Back on the bench, Phil Jackson gathered the squad.

"This year's schedule is brutal," he said calmly. "In the next couple of months, fatigue's gonna pile up. We need to be healthy for the playoffs. No hero ball defense—don't take him head-on."

"He might get injured too," Rasheed muttered, still winded.

"Idiot," Oakley snapped.

"I know Zhao Dong better than anyone. He's built different—damn near invincible. Remember what he did to Karl Malone? Or when he lit Tyson's ass up? That's why people call him Iron Man. Dude's body is made of steel."

"Even Tyson—Tyson!—couldn't leave a mark on him," Oakley continued. "So what makes you think a little elbow and chest bump's gonna stop him? Hell, if you died from that dunk, he wouldn't even have a scratch."

Jordan nodded. "We gotta be smart. That bastard's driving into the paint all night like he's hunting for blood. We can't afford to get injured."

He turned to Rasheed. "Don't play dumb, man. You go down now, we're toast."

Oakley added, "Even if we meet the Knicks again in the playoffs, we gotta play him smart—side defense only. Forget stopping him completely—that's not happening.

"Remember the last Eastern Finals? Ewing and Rodman both got hurt dealing with Zhao Dong. No one left inside. MJ had to start posting up. That can't happen again."

Ewing sat nearby, face stiff.

"We need to push for that rule again—double-teaming guys off-ball just to slow him down," he said grimly.

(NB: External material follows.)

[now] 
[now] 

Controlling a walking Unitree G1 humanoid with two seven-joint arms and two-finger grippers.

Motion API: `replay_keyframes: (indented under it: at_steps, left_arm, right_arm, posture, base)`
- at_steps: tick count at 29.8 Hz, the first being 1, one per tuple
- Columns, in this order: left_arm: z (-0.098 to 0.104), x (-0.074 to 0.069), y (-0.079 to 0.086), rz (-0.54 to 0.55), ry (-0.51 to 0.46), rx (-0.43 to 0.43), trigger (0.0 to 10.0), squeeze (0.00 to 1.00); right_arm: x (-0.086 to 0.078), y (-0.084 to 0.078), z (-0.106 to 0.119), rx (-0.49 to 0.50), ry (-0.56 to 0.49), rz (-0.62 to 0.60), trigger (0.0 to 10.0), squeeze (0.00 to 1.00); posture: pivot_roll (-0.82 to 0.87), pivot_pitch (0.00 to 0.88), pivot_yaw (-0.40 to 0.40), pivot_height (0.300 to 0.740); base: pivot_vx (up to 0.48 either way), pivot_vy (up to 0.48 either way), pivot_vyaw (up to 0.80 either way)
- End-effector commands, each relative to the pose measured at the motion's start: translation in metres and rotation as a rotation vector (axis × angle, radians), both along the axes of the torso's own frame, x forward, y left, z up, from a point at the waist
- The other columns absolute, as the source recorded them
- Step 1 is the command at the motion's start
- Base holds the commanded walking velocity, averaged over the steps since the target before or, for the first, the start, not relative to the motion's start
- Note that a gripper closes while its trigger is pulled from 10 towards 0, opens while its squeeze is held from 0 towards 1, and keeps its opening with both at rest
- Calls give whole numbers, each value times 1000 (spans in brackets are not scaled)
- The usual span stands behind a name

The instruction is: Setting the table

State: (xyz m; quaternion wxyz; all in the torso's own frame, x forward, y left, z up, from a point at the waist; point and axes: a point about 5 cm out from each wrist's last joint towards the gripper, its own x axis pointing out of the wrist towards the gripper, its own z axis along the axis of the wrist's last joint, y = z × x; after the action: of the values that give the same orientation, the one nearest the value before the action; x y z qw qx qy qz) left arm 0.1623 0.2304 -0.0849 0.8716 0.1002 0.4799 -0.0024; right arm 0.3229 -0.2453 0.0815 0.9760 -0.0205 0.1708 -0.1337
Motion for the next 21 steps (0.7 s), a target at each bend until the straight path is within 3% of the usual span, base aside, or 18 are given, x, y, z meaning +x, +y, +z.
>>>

Oakley glanced over. Ewing hadn't played a single minute this season—still recovering, just like last year. He was banking on one last playoff run.

"Patrick, you gotta let that stuff go," Oakley said, his voice low. "Zhao Dong didn't mess up your trade, man. He had no reason to do that."

Ewing opened his mouth but didn't speak. Instead, he looked away.

Oakley shook his head. He'd tried. He really had.

He and Ewing had been through wars together—years of battles, brotherhood, sweat, and blood.

But with Zhao Dong? The connection ran deeper now. Not just chemistry—profit. He got two rings playing with Zhao Dong. More than that, most of his money was tied up in Zhao Dong's Storm Fund.

That fund made him rich.

So yeah—he was riding with Zhao Dong now.